(PROBLEM TO WORK ON) Filter task. Return each line of the material that holds the string "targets".
(RECORDS TO USE begins)
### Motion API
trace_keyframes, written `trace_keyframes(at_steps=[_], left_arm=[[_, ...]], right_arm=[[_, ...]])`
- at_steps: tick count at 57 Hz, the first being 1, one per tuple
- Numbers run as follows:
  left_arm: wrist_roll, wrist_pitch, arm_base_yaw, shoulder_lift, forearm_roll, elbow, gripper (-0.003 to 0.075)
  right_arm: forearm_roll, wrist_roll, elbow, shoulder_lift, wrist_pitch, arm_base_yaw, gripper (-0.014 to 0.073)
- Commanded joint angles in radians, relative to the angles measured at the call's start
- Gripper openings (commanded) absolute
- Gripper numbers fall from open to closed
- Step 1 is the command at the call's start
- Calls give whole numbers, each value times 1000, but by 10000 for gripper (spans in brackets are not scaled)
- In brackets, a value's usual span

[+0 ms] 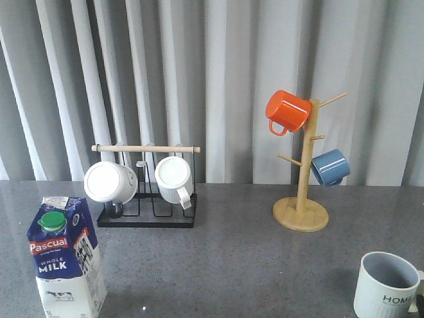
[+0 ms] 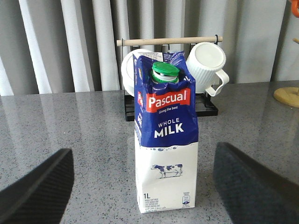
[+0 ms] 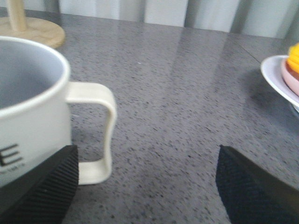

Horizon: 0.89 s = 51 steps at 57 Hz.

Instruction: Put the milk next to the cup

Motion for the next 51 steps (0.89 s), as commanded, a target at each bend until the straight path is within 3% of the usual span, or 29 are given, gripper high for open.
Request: trace_keyframes(at_steps=[1,51], left_arm=[[-1,-69,-6,1,-6,-25,590],[-1,-70,-6,1,-6,-25,590]], right_arm=[[-24,2,-32,-15,-69,-5,577],[-31,0,-160,150,-101,-6,572]])
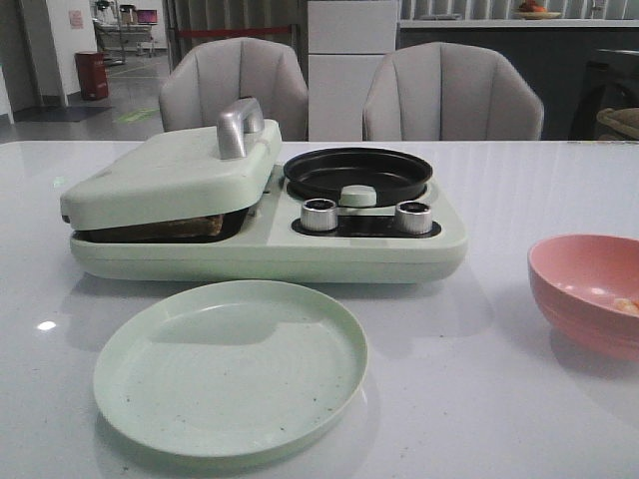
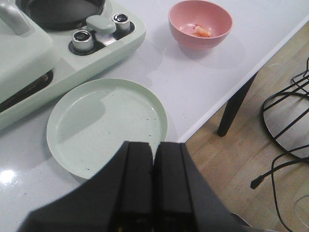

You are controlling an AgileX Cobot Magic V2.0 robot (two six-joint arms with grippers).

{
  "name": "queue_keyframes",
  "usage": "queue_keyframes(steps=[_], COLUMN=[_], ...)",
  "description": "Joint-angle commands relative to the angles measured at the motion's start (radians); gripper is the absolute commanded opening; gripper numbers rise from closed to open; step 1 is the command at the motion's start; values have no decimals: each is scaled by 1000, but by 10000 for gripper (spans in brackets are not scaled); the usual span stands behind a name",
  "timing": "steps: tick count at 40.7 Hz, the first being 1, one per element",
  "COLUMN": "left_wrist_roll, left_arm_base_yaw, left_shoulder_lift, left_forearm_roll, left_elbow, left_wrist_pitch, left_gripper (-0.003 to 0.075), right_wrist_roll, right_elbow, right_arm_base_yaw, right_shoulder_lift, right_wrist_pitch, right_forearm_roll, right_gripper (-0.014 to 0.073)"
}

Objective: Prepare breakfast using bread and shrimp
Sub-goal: 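Reach the right gripper to the pink bowl and grasp its rim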

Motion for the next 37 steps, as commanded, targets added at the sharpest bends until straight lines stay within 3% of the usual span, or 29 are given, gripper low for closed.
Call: queue_keyframes(steps=[1, 7, 18, 28, 37], left_wrist_roll=[-9, -9, -9, -9, -9], left_arm_base_yaw=[-7, -7, -7, -7, -7], left_shoulder_lift=[0, 0, 0, 0, 0], left_forearm_roll=[-1, -1, -1, -1, -1], left_elbow=[-29, -29, -29, -29, -29], left_wrist_pitch=[-81, -81, -81, -81, -81], left_gripper=[101, 101, 101, 101, 101], right_wrist_roll=[-2, -2, 0, 10, 9], right_elbow=[-27, -32, -148, -380, -534], right_arm_base_yaw=[0, 0, -12, -227, -425], right_shoulder_lift=[36, 190, 648, 1003, 1184], right_wrist_pitch=[-82, -77, -61, 21, 56], right_forearm_roll=[18, 1, -121, -114, -107], right_gripper=[496, 495, 495, 495, 495])
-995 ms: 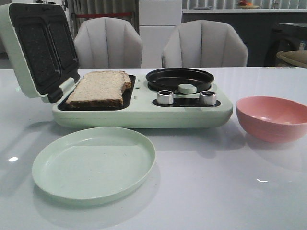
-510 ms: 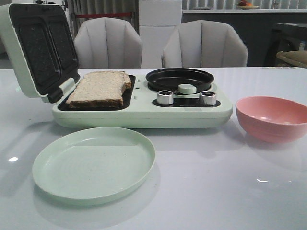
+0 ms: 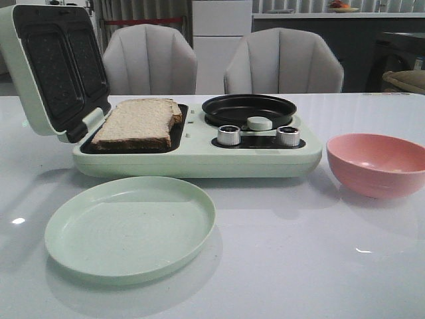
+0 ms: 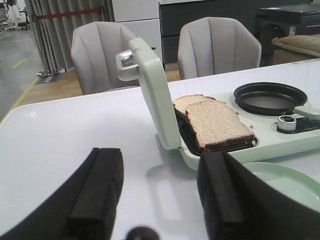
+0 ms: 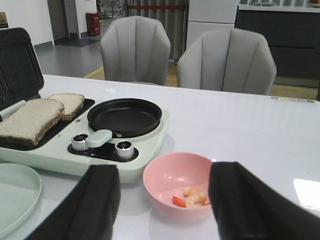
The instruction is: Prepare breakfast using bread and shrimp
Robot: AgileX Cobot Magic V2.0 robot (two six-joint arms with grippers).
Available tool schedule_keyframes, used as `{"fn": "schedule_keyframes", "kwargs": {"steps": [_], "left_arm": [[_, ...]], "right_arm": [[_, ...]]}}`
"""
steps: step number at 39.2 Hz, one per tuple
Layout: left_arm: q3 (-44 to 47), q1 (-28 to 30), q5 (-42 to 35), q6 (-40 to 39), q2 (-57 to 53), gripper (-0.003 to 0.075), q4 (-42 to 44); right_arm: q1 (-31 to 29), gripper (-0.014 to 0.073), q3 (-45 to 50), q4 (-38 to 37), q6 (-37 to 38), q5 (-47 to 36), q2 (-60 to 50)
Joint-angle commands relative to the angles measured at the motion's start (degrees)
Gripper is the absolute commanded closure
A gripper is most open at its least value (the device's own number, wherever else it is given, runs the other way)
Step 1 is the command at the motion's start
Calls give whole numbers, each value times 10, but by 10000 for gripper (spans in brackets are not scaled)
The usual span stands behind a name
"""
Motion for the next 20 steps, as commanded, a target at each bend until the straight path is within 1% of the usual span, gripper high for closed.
{"fn": "schedule_keyframes", "kwargs": {"steps": [1,13,17,20], "left_arm": [[-15,-5,-42,-2,2,317,6],[-15,-5,-42,-2,2,317,5],[-15,-5,-38,-2,3,317,-24],[-15,-5,-43,-2,3,317,-24]], "right_arm": [[-3,97,-11,2,-3,-55,5],[-3,97,-11,2,-3,-54,5],[-3,97,-11,2,-3,-54,5],[-3,97,-11,2,-3,-54,5]]}}
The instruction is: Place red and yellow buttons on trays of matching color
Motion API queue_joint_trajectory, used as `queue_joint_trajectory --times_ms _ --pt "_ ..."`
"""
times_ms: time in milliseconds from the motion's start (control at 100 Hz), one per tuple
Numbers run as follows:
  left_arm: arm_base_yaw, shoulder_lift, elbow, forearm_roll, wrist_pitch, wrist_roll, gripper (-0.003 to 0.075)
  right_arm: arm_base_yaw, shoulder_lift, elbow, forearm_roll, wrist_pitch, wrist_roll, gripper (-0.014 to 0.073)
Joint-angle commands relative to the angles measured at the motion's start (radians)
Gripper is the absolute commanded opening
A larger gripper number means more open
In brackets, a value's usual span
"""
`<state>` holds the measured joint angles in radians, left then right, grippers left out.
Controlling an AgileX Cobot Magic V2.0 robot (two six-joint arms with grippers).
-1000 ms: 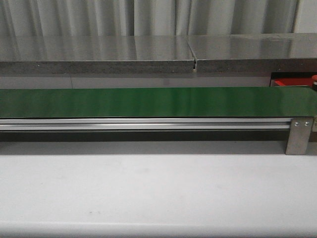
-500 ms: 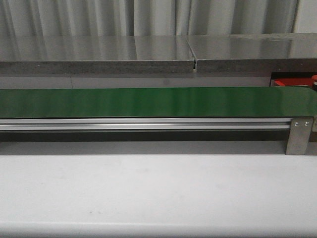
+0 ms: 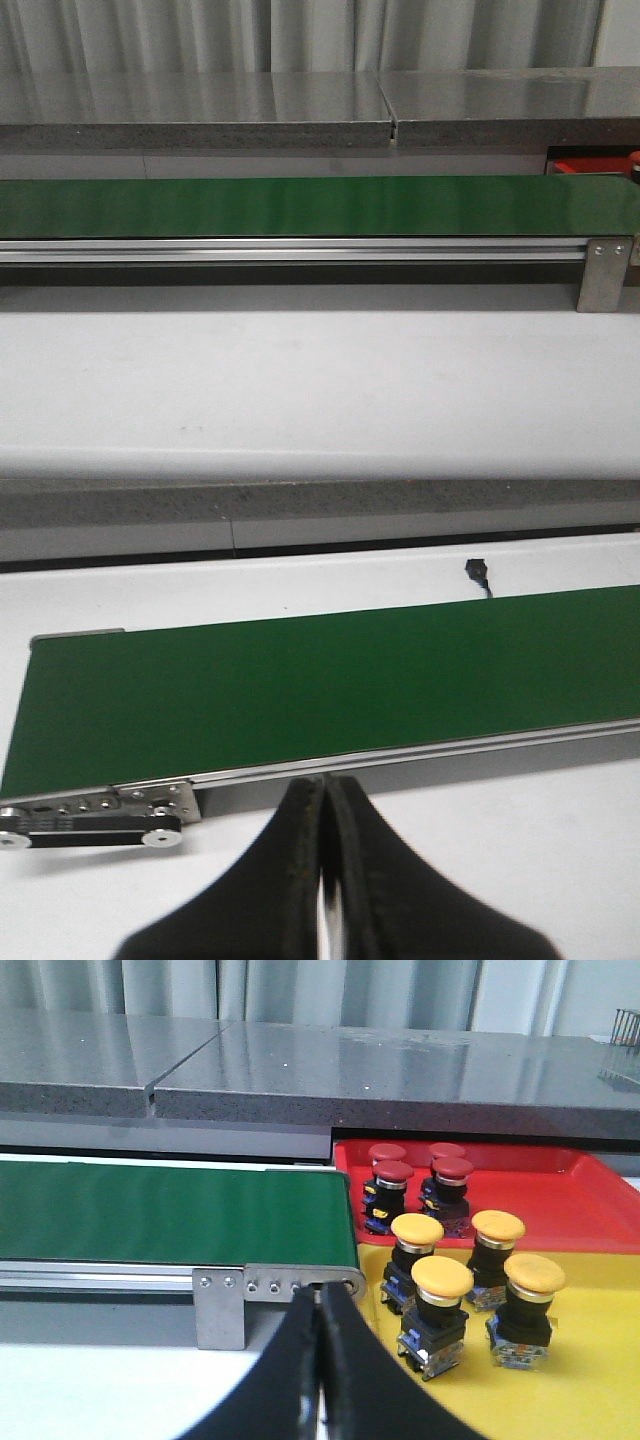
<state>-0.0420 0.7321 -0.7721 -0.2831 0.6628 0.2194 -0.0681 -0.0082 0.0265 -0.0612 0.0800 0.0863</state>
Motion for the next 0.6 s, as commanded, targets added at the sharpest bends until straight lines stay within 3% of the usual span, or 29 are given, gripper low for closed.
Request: queue_joint_trajectory --times_ms 0,290,410,590 --pt "-0.008 -0.022 -0.011 0.036 -0.131 -0.048 -0.0020 -0.001 -0.022 -0.023 -0.011 -0.080 -0.003 -0.0116" --pt "-0.008 -0.161 0.185 0.200 -0.489 -0.142 -0.0020 -0.001 -0.022 -0.023 -0.011 -0.080 -0.003 -0.0116" --pt "-0.002 -0.237 0.264 0.291 -0.527 -0.235 -0.0020 -0.001 -0.022 -0.023 -0.011 -0.080 -0.003 -0.0116" --pt "0.005 -0.353 0.369 0.298 -0.585 -0.234 -0.0020 -0.001 -0.022 -0.023 -0.011 -0.080 -0.003 -0.0116"
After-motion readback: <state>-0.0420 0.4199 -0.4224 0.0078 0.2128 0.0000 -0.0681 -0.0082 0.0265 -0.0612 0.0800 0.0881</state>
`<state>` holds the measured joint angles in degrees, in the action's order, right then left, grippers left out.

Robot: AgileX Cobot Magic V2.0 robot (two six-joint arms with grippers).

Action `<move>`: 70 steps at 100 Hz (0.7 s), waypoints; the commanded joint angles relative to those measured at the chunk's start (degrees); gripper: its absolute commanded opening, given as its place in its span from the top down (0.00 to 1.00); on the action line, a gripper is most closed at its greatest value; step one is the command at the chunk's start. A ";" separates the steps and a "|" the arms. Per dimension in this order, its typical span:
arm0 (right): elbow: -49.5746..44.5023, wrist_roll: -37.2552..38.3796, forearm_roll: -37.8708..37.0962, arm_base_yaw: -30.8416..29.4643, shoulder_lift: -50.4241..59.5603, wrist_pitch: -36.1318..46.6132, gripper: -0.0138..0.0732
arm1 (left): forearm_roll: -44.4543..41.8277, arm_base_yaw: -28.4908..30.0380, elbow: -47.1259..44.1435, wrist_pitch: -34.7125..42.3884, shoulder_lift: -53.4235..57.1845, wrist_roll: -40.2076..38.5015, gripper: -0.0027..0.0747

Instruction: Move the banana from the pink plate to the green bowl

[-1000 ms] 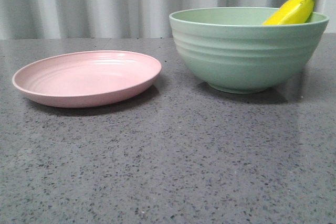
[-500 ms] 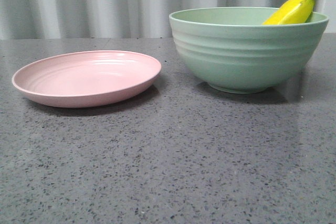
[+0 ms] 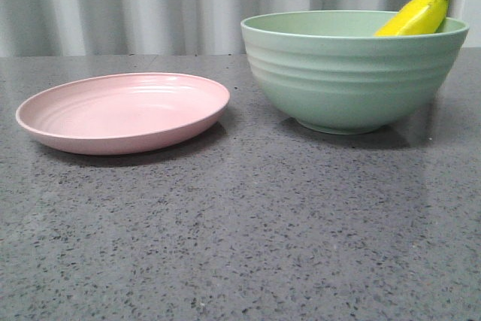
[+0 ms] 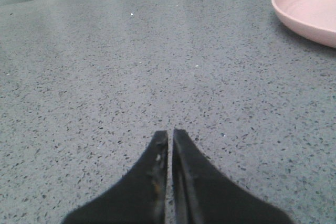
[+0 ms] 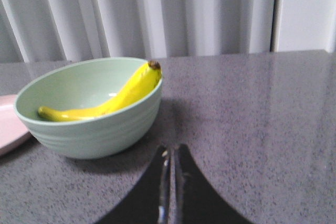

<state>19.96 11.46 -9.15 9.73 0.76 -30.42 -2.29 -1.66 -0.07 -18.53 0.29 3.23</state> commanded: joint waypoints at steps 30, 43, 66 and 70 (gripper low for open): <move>-16.72 -4.11 6.20 -15.12 0.83 30.42 0.93 | 0.60 -0.14 -1.46 2.16 1.79 -0.33 0.99; -22.37 -8.37 11.62 -20.91 0.83 34.29 0.93 | 0.60 -0.14 -1.46 2.16 1.79 -0.33 0.99; -22.19 -14.58 11.73 -21.98 0.83 17.87 0.93 | 0.60 -0.14 -1.46 2.25 1.79 -0.33 0.99; -22.19 -14.58 11.73 -21.98 0.83 15.55 0.93 | 0.60 -0.14 -1.46 2.25 1.79 -0.33 0.99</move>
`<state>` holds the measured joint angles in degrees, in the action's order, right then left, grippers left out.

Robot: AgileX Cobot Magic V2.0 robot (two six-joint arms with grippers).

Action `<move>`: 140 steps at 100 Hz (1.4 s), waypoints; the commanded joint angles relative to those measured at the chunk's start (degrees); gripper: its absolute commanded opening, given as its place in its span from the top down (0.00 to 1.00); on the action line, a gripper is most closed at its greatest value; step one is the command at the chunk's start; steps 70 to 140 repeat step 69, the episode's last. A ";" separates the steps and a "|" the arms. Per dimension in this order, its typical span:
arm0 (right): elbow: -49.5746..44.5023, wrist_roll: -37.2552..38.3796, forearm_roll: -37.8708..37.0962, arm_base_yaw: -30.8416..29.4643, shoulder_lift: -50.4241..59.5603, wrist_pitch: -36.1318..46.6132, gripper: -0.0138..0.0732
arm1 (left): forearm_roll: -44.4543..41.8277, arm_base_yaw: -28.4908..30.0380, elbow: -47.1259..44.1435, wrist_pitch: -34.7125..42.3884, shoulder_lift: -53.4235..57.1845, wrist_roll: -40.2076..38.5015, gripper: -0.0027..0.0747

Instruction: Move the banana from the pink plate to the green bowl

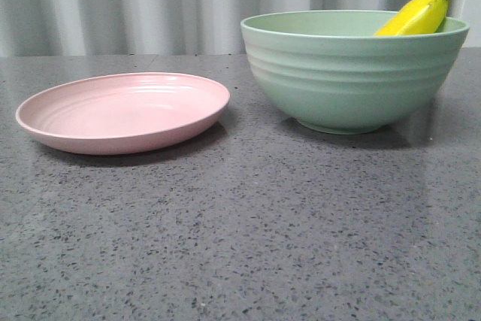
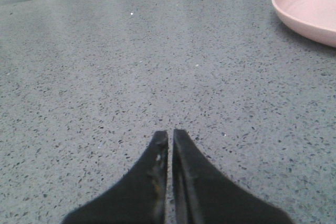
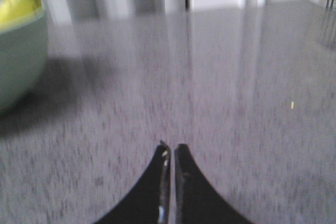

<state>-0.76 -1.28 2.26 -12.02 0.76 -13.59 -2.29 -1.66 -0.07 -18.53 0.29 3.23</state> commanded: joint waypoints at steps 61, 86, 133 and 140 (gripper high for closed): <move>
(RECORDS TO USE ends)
(YOUR SOLUTION)
Motion for the next 37 steps, as commanded, targets added at the sharpest bends until straight lines stay within 3% of the usual span, or 29 are given, gripper low for closed.
Motion for the next 0.6 s, as commanded, targets added at the sharpest bends until straight lines stay within 3% of the usual span, or 29 are given, gripper low for closed.

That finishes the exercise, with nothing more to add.